● Raw data
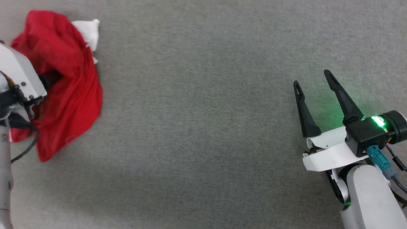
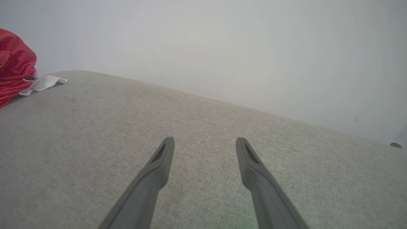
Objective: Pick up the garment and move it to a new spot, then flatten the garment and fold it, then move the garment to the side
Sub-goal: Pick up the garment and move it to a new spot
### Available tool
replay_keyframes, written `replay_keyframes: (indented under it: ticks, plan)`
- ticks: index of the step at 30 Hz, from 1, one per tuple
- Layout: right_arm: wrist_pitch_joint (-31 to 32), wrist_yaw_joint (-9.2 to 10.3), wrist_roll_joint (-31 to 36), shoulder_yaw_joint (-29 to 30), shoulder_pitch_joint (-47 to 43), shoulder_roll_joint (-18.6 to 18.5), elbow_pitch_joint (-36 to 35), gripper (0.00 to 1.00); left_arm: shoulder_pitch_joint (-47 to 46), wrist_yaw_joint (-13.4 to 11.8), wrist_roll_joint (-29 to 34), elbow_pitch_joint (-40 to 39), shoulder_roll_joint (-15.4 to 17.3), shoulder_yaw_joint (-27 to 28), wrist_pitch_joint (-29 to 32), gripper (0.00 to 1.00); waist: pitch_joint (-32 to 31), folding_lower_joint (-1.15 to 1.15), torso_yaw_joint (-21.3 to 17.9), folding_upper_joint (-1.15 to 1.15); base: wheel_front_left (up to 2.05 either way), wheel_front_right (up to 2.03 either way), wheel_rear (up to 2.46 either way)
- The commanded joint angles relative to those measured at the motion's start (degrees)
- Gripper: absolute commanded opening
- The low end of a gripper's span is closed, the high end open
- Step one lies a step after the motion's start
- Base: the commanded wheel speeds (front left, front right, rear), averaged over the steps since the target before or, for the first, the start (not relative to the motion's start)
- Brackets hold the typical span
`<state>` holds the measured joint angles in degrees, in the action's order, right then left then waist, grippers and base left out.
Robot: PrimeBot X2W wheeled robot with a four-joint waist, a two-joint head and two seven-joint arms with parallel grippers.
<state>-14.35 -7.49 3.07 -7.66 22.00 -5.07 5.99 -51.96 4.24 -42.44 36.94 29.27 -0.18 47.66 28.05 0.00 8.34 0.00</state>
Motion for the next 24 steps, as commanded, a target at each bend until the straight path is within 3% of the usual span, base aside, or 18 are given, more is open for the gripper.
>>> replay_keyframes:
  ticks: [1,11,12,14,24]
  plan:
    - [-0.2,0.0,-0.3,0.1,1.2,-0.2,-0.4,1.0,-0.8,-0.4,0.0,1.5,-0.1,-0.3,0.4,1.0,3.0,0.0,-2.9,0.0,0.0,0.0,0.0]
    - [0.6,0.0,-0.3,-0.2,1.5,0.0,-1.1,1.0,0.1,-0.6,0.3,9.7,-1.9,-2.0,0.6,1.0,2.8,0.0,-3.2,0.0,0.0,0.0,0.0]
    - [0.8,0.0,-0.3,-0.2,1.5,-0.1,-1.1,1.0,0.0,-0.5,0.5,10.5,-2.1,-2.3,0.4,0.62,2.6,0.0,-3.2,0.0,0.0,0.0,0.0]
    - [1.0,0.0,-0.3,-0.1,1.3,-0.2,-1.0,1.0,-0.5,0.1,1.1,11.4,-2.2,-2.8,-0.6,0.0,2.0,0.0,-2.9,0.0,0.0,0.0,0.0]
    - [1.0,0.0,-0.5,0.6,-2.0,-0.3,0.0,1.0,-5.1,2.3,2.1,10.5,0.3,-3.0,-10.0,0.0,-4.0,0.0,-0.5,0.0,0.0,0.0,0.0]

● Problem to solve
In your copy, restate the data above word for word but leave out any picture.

● Completed exercise
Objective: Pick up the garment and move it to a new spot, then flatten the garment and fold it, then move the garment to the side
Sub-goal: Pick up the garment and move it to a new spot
### Available tool
replay_keyframes, written `replay_keyframes: (indented under it: ticks, plan)`
- ticks: index of the step at 30 Hz, from 1, one per tuple
- Layout: right_arm: wrist_pitch_joint (-31 to 32), wrist_yaw_joint (-9.2 to 10.3), wrist_roll_joint (-31 to 36), shoulder_yaw_joint (-29 to 30), shoulder_pitch_joint (-47 to 43), shoulder_roll_joint (-18.6 to 18.5), elbow_pitch_joint (-36 to 35), gripper (0.00 to 1.00); left_arm: shoulder_pitch_joint (-47 to 46), wrist_yaw_joint (-13.4 to 11.8), wrist_roll_joint (-29 to 34), elbow_pitch_joint (-40 to 39), shoulder_roll_joint (-15.4 to 17.3), shoulder_yaw_joint (-27 to 28), wrist_pitch_joint (-29 to 32), gripper (0.00 to 1.00); waist: pitch_joint (-32 to 31), folding_lower_joint (-1.15 to 1.15), torso_yaw_joint (-21.3 to 17.9), folding_upper_joint (-1.15 to 1.15); base: wheel_front_left (up to 2.05 either way), wheel_front_right (up to 2.03 either way), wheel_rear (up to 2.46 either way)
- The commanded joint angles relative to those measured at the motion's start (degrees)
- Gripper: absolute commanded opening
- The low end of a gripper's span is closed, the high end open
- Step one lies a step after the motion's start
- Base: the commanded wheel speeds (front left, front right, rear), averaged over the steps since the target before or, for the first, the start (not relative to the motion's start)
- Brackets hold the typical span
`<state>` holds the measured joint angles in degrees, in the action's order, right then left then waist, grippers and base left out.
Robot: PrimeBot X2W wheeled robot with a four-joint waist, a two-joint head and two seven-joint arms with parallel grippers.
<state>-14.35 -7.49 3.07 -7.66 22.00 -5.07 5.99 -51.96 4.24 -42.44 36.94 29.27 -0.18 47.66 28.05 0.00 8.34 0.00</state>
Motion for the next 24 steps, as commanded, a target at each bend until the straight path is within 3% of the usual span, base aside, or 18 are given, more is open for the gripper.
>>> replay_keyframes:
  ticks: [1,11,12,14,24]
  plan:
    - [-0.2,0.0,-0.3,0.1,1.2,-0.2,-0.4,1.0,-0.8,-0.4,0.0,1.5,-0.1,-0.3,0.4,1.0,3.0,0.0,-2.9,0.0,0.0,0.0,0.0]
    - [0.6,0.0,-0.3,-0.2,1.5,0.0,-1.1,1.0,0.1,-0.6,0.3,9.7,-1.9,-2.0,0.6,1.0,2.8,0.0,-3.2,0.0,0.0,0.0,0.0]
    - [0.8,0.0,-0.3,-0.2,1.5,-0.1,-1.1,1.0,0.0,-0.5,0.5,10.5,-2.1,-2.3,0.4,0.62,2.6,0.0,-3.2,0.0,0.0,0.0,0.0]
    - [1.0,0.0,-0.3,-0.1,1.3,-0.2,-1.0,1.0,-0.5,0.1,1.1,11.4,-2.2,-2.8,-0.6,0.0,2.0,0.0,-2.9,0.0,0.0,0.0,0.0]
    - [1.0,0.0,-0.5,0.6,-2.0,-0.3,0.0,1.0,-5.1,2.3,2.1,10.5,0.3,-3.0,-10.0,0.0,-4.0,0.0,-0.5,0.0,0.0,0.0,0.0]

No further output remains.